I figure that, to the extent that we're all talking about the same thing when we say "nature" - I agree with PM on two counts of the topic question
1. I think it's "natural" in that it is "natural" for golf; this is the whole damn point that's readily missed in the many discussions of MAC/Raynor/Banks work, Template holes, and "engineered style." It's how each element of the design, each hole, tends to elicit the SHOT VALUE the early modeling architects found worthy from the GB/Euro courses to which they were exposed...
Biarritz - SHOT VALUE - a long, lower, centered hit where proper judgement of carry and overspin release are rewarded...
Redan - SHOT VALUE - a risk/reward of executing distance and shape ratio where the shorter and safer the player goes, the more that the fortune of the front contours work can thwart him and the longer and deeper into the green he goes, the more precious becomes his evaluation and execution of distance, as the green is oblique and thinner.
Short - SHOT VALUE - precision of distance control with a shorter club in your hand. The risk is the moguls, pimples and/or pockets of the traditional "Short" putting surface, which can range from "Dolomites" style..."bathtub style" to just about anything devious The designer gave you an 8, 9 or PW in the hand, if you come to rest 40 feet away on a Short, you're supposed to have issues
and on and on...each of the Templates is replicating the shot value of its model, or in the case of some CBM/Raynor originals... discovering a shot value that's worthy of presentation.
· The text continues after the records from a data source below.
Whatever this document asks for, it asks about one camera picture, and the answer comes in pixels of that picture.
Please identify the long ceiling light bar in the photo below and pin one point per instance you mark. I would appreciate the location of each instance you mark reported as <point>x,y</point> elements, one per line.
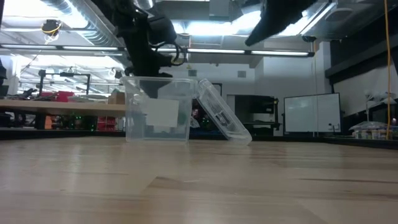
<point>280,53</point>

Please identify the wooden background table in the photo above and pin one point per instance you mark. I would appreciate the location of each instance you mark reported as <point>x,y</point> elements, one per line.
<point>62,108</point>

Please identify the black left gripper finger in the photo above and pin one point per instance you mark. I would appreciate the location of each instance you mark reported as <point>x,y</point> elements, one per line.
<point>154,87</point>

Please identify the clear plastic container lid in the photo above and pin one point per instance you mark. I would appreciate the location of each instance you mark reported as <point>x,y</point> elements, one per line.
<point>222,116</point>

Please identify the grey wall vent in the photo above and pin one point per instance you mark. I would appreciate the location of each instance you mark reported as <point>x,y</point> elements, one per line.
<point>242,74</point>
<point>192,73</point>

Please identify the black frame stand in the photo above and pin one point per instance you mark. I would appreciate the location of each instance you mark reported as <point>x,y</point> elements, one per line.
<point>77,74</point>

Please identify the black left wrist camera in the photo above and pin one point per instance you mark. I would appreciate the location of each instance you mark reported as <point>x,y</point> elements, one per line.
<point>161,28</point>

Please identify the red background crate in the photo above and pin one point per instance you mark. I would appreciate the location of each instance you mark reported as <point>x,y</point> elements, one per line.
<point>62,96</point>

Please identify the pile of packaged goods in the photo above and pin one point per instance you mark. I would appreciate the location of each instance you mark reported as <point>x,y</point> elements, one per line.
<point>370,133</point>

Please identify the small black hanging spotlight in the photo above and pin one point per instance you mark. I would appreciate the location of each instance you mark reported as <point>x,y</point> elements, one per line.
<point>118,74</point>

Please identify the white whiteboard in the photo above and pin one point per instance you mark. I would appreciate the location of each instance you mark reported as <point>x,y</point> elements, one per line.
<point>311,112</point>

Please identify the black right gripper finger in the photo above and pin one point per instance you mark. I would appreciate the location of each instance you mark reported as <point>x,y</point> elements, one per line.
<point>267,29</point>

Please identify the clear plastic storage container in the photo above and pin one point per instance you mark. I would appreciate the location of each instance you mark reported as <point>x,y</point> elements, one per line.
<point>133,109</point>

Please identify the black background cabinet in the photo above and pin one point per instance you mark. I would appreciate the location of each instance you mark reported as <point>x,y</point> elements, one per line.
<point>258,104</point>

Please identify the brown cardboard box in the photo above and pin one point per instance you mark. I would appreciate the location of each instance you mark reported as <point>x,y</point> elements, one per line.
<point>116,98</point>

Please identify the black dome ceiling camera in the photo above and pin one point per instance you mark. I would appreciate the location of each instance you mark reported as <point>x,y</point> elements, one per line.
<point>308,39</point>

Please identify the white desk lamp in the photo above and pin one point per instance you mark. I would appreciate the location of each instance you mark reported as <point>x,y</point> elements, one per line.
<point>381,97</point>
Of course the whole damn sport is artificial, as is all game-recreation, and all architecture is artificial because it was made by man, not by nature and in the case of golf, the use of what the sea revealed, the bird shit seeded, the sheep huddled and the rabbits' warrened is...all non-natural and artifical. We made that use; it didn't occur in nature.
so, the first part of agreement that ngla is more natural than it appears from watchign it on TV is because the shot values - the natural elements/measures of competence for a game of golf as we understand it - are very harmonious, they are not wrought from the terrain, they feel justly placed for what a golfer is trying to do there.
2. To me, while the pins are in, the greens are mowed, the fairways clipped and the bunkers edged, the course cannot be "Indistinguishable from nature" However, I offer the speculation that if the NGLA were untended and allowed to grow wild for one season, when you returned, it would appear like any protected bay-side preserve...long grasses, exposed sand, bluffs and scrubby meadows, sea and brush birds twirting, small game tickling about. To that extent, it seems very natural to me.
MORE:
Now, on a comparative basis, I'd have to say that neighbor Shinnecock seems more "natural" to me and perhaps comparisons of such courses on a point by point basis elicits what the properties of "nature" and "natural" should be called/defined.